A verbatim restatement of the data, free of pictures, is what you should output.

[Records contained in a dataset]

--

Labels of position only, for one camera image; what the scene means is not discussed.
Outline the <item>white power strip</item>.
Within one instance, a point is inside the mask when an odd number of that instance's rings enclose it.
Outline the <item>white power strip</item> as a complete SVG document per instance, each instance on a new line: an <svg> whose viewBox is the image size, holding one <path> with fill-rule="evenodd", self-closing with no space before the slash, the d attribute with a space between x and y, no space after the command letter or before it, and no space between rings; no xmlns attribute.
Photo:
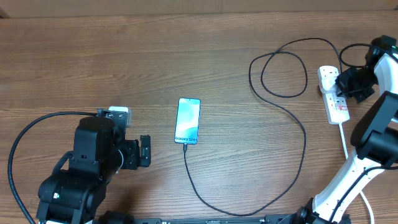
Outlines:
<svg viewBox="0 0 398 224"><path fill-rule="evenodd" d="M339 71L336 67L324 65L317 70L317 74L320 83L321 76L337 78ZM328 94L322 93L322 97L329 124L342 124L349 120L349 112L346 100L343 97L337 96L337 91Z"/></svg>

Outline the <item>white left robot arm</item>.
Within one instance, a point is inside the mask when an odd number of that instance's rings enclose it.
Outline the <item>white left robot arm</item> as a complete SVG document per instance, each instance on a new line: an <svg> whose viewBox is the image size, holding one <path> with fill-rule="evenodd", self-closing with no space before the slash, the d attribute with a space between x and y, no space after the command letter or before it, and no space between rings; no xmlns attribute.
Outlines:
<svg viewBox="0 0 398 224"><path fill-rule="evenodd" d="M114 174L150 166L150 136L127 140L125 134L124 126L106 117L80 120L73 150L59 160L39 187L36 217L40 222L94 220Z"/></svg>

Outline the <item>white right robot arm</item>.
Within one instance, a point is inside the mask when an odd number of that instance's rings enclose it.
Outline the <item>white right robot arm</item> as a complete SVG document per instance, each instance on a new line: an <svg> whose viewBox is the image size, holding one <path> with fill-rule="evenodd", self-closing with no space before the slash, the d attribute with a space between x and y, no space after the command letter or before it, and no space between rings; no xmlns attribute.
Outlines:
<svg viewBox="0 0 398 224"><path fill-rule="evenodd" d="M382 35L367 45L366 63L349 65L331 81L321 83L324 93L361 103L379 87L379 98L353 129L354 147L326 188L282 223L350 223L345 210L364 187L385 170L397 169L397 47L396 39Z"/></svg>

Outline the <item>blue Galaxy smartphone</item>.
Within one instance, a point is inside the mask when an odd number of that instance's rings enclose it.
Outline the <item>blue Galaxy smartphone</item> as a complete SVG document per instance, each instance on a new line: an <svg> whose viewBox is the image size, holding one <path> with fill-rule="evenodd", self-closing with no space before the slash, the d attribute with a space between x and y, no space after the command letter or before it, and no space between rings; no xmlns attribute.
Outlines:
<svg viewBox="0 0 398 224"><path fill-rule="evenodd" d="M174 142L197 144L201 100L180 98L178 101Z"/></svg>

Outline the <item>white charger adapter plug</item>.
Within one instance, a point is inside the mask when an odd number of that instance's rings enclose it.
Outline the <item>white charger adapter plug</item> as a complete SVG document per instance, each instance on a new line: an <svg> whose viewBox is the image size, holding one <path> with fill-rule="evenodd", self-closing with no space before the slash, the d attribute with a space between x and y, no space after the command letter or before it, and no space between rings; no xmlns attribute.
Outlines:
<svg viewBox="0 0 398 224"><path fill-rule="evenodd" d="M320 91L324 94L336 92L337 91L336 77L321 76L319 86L320 86Z"/></svg>

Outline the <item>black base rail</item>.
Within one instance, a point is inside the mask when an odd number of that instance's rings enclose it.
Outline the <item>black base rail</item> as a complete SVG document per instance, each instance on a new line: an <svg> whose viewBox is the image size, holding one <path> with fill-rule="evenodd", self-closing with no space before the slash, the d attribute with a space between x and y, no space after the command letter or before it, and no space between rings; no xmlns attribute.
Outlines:
<svg viewBox="0 0 398 224"><path fill-rule="evenodd" d="M163 220L161 218L134 218L130 214L107 211L95 224L293 224L293 223L329 223L321 218L314 221L305 221L302 217L294 214L266 215L264 217L234 217L234 218L187 218Z"/></svg>

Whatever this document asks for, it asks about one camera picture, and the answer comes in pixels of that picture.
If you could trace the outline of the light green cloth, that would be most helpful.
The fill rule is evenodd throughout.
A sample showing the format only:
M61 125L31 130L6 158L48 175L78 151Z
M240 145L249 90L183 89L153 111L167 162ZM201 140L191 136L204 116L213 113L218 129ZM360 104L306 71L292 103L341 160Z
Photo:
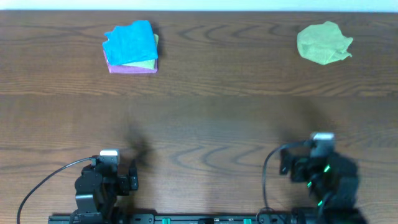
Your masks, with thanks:
M320 65L352 57L348 52L353 38L343 35L338 24L326 21L306 27L297 35L297 50L302 58Z

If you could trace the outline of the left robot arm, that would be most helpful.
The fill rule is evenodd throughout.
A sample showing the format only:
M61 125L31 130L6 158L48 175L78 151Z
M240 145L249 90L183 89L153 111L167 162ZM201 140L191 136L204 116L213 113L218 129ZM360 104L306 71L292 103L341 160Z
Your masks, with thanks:
M75 181L77 209L69 216L69 224L129 223L129 216L115 206L115 203L118 196L128 196L138 187L135 162L131 162L126 175L118 175L115 167L85 167Z

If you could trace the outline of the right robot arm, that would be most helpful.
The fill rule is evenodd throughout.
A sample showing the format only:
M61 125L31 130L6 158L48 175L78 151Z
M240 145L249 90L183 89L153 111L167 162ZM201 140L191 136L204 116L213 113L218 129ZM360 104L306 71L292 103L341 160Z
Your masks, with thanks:
M359 187L358 167L336 152L317 156L295 156L281 151L281 175L305 183L315 208L294 208L288 223L366 224L355 207Z

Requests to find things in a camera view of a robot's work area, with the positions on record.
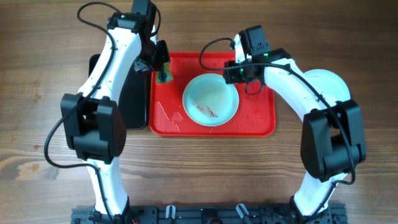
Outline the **green yellow sponge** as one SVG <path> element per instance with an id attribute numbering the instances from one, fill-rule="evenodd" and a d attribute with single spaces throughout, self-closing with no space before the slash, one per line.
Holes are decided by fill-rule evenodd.
<path id="1" fill-rule="evenodd" d="M 161 71 L 157 72 L 156 83 L 164 84 L 173 80 L 172 72 L 170 71 L 170 63 L 164 63 L 164 67 Z"/>

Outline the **mint plate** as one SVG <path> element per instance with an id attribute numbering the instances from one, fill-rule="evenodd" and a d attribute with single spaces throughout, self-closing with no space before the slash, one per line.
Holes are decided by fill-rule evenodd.
<path id="1" fill-rule="evenodd" d="M 193 78 L 182 96 L 188 117 L 202 126 L 215 127 L 227 123 L 239 108 L 239 93 L 233 84 L 215 73 Z"/>
<path id="2" fill-rule="evenodd" d="M 328 70 L 324 70 L 323 74 L 325 78 L 324 89 L 329 95 L 333 95 L 339 101 L 347 101 L 351 99 L 349 88 L 341 77 Z"/>

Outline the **white plate red stain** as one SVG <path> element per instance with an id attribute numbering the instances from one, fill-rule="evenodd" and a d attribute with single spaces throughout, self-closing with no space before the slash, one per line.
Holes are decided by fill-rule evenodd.
<path id="1" fill-rule="evenodd" d="M 313 69 L 304 75 L 323 92 L 334 96 L 338 101 L 351 99 L 347 84 L 337 74 L 329 70 Z"/>

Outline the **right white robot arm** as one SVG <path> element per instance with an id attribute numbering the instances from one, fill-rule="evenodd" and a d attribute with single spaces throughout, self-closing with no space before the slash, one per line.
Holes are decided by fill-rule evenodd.
<path id="1" fill-rule="evenodd" d="M 306 173 L 291 204 L 302 222 L 323 215 L 336 187 L 354 184 L 356 166 L 366 158 L 361 108 L 346 83 L 328 70 L 302 72 L 283 49 L 228 61 L 223 75 L 230 83 L 259 80 L 302 120 Z"/>

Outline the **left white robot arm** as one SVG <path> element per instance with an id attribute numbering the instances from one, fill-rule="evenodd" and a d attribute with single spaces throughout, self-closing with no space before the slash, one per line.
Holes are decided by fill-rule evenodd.
<path id="1" fill-rule="evenodd" d="M 96 203 L 93 221 L 130 221 L 119 157 L 126 125 L 119 102 L 130 71 L 159 71 L 169 62 L 165 41 L 156 39 L 154 12 L 116 12 L 105 28 L 106 42 L 87 81 L 61 100 L 67 145 L 90 173 Z"/>

--

**WRITTEN RESPONSE**
Labels of position only, for one camera image; what the scene means is not discussed.
Outline the <item>white power strip</item>.
Within one instance, a point is inside the mask when an odd number of that instance's rings enclose it.
Outline the <item>white power strip</item> as a complete SVG document per instance, each instance on a new line: an <svg> whose viewBox is the image size, holding one <path> with fill-rule="evenodd", self-closing with no space before the slash, the d attribute with a space between x and y, no space after the command letter or before it, and no space between rings; no xmlns attribute.
Photo:
Outlines:
<svg viewBox="0 0 398 224"><path fill-rule="evenodd" d="M339 71L336 67L324 65L317 70L317 74L320 83L321 76L337 78ZM328 94L322 93L322 97L329 124L342 124L349 120L349 112L346 100L343 97L337 96L337 91Z"/></svg>

Outline the <item>white left robot arm</item>.
Within one instance, a point is inside the mask when an odd number of that instance's rings enclose it.
Outline the <item>white left robot arm</item> as a complete SVG document per instance, each instance on a new line: an <svg> whose viewBox is the image size, holding one <path> with fill-rule="evenodd", self-closing with no space before the slash, the d attribute with a space between x and y, no space after the command letter or before it, and no space between rings; no xmlns attribute.
Outlines:
<svg viewBox="0 0 398 224"><path fill-rule="evenodd" d="M114 174L150 166L150 136L127 140L125 134L124 126L106 117L80 120L73 150L59 160L39 187L36 217L40 222L94 220Z"/></svg>

Outline the <item>white right robot arm</item>.
Within one instance, a point is inside the mask when an odd number of that instance's rings enclose it.
Outline the <item>white right robot arm</item> as a complete SVG document per instance, each instance on a new line: an <svg> whose viewBox is the image size, holding one <path> with fill-rule="evenodd", self-closing with no space before the slash, the d attribute with a space between x and y, no space after the command letter or before it, and no space between rings; no xmlns attribute.
Outlines:
<svg viewBox="0 0 398 224"><path fill-rule="evenodd" d="M382 35L367 45L366 63L349 65L331 81L321 83L324 93L361 103L379 87L379 98L353 129L354 147L326 188L282 223L350 223L345 210L364 187L385 170L397 169L397 47L396 39Z"/></svg>

Outline the <item>blue Galaxy smartphone</item>.
Within one instance, a point is inside the mask when an odd number of that instance's rings enclose it.
Outline the <item>blue Galaxy smartphone</item> as a complete SVG document per instance, each instance on a new line: an <svg> whose viewBox is the image size, holding one <path> with fill-rule="evenodd", self-closing with no space before the slash, the d attribute with a space between x and y, no space after the command letter or before it, and no space between rings; no xmlns attribute.
Outlines:
<svg viewBox="0 0 398 224"><path fill-rule="evenodd" d="M174 142L197 144L201 100L180 98L178 101Z"/></svg>

Outline the <item>white charger adapter plug</item>.
Within one instance, a point is inside the mask when an odd number of that instance's rings enclose it.
Outline the <item>white charger adapter plug</item> as a complete SVG document per instance, each instance on a new line: an <svg> whose viewBox is the image size, holding one <path> with fill-rule="evenodd", self-closing with no space before the slash, the d attribute with a space between x and y, no space after the command letter or before it, and no space between rings; no xmlns attribute.
Outlines:
<svg viewBox="0 0 398 224"><path fill-rule="evenodd" d="M320 91L324 94L336 92L337 91L336 77L321 76L319 86L320 86Z"/></svg>

Outline the <item>black base rail</item>.
Within one instance, a point is inside the mask when an odd number of that instance's rings enclose it.
Outline the <item>black base rail</item> as a complete SVG document per instance, each instance on a new line: an <svg> whose viewBox is the image size, holding one <path> with fill-rule="evenodd", self-closing with no space before the slash, the d attribute with a space between x and y, no space after the command letter or before it, and no space between rings; no xmlns attribute.
Outlines:
<svg viewBox="0 0 398 224"><path fill-rule="evenodd" d="M163 220L161 218L134 218L130 214L107 211L95 224L293 224L293 223L329 223L321 218L314 221L305 221L302 217L294 214L266 215L264 217L234 217L234 218L187 218Z"/></svg>

Whatever this document asks for, it asks about one camera picture, and the answer comes in pixels of that picture.
If you could trace the outline of the light green cloth, that would be most helpful.
The fill rule is evenodd throughout.
A sample showing the format only:
M61 125L31 130L6 158L48 175L78 151Z
M240 145L249 90L183 89L153 111L167 162ZM201 140L191 136L204 116L213 113L218 129ZM360 104L306 71L292 103L341 160Z
Photo:
Your masks, with thanks:
M320 65L352 57L348 52L353 38L343 35L338 24L326 21L306 27L297 35L297 50L302 58Z

If you could trace the outline of the left robot arm, that would be most helpful.
The fill rule is evenodd throughout.
A sample showing the format only:
M61 125L31 130L6 158L48 175L78 151Z
M240 145L249 90L183 89L153 111L167 162ZM201 140L191 136L204 116L213 113L218 129ZM360 104L306 71L292 103L341 160Z
Your masks, with thanks:
M75 181L77 209L69 216L69 224L129 223L129 216L115 206L115 203L118 196L128 196L138 187L135 162L131 162L126 175L118 175L115 167L85 167Z

If you could trace the outline of the right robot arm, that would be most helpful.
The fill rule is evenodd throughout.
A sample showing the format only:
M61 125L31 130L6 158L48 175L78 151Z
M240 145L249 90L183 89L153 111L167 162ZM201 140L191 136L204 116L213 113L218 129ZM360 104L306 71L292 103L341 160Z
Your masks, with thanks:
M359 187L358 167L336 152L317 156L295 156L281 151L281 175L305 183L315 208L294 208L288 223L366 224L355 207Z

Requests to find things in a camera view of a robot's work area, with the positions on record.
Outline the **green yellow sponge** as one SVG <path> element per instance with an id attribute numbering the instances from one, fill-rule="evenodd" and a d attribute with single spaces throughout, self-closing with no space before the slash, one per line.
Holes are decided by fill-rule evenodd.
<path id="1" fill-rule="evenodd" d="M 161 71 L 157 72 L 156 83 L 164 84 L 173 80 L 172 72 L 170 71 L 170 63 L 164 63 L 164 67 Z"/>

Outline the **mint plate** as one SVG <path> element per instance with an id attribute numbering the instances from one, fill-rule="evenodd" and a d attribute with single spaces throughout, self-closing with no space before the slash, one per line.
Holes are decided by fill-rule evenodd.
<path id="1" fill-rule="evenodd" d="M 193 78 L 182 96 L 188 117 L 202 126 L 215 127 L 227 123 L 239 108 L 239 93 L 233 84 L 215 73 Z"/>
<path id="2" fill-rule="evenodd" d="M 328 70 L 324 70 L 323 74 L 325 78 L 324 89 L 329 95 L 333 95 L 339 101 L 347 101 L 351 99 L 349 88 L 341 77 Z"/>

Outline the **white plate red stain** as one SVG <path> element per instance with an id attribute numbering the instances from one, fill-rule="evenodd" and a d attribute with single spaces throughout, self-closing with no space before the slash, one per line.
Holes are decided by fill-rule evenodd.
<path id="1" fill-rule="evenodd" d="M 313 69 L 304 75 L 323 92 L 334 96 L 338 101 L 351 99 L 347 84 L 337 74 L 329 70 Z"/>

Outline the **right white robot arm** as one SVG <path> element per instance with an id attribute numbering the instances from one, fill-rule="evenodd" and a d attribute with single spaces throughout, self-closing with no space before the slash, one per line.
Holes are decided by fill-rule evenodd.
<path id="1" fill-rule="evenodd" d="M 306 173 L 291 204 L 302 222 L 323 215 L 336 187 L 354 184 L 356 166 L 366 158 L 361 108 L 346 83 L 328 70 L 302 72 L 283 49 L 228 61 L 223 75 L 230 83 L 259 80 L 302 120 Z"/>

Outline the **left white robot arm** as one SVG <path> element per instance with an id attribute numbering the instances from one, fill-rule="evenodd" and a d attribute with single spaces throughout, self-closing with no space before the slash, one per line.
Holes are decided by fill-rule evenodd.
<path id="1" fill-rule="evenodd" d="M 96 203 L 93 221 L 130 221 L 119 157 L 126 125 L 119 102 L 130 71 L 159 71 L 169 62 L 165 41 L 156 39 L 154 12 L 116 12 L 105 28 L 106 42 L 87 81 L 61 100 L 67 145 L 90 173 Z"/>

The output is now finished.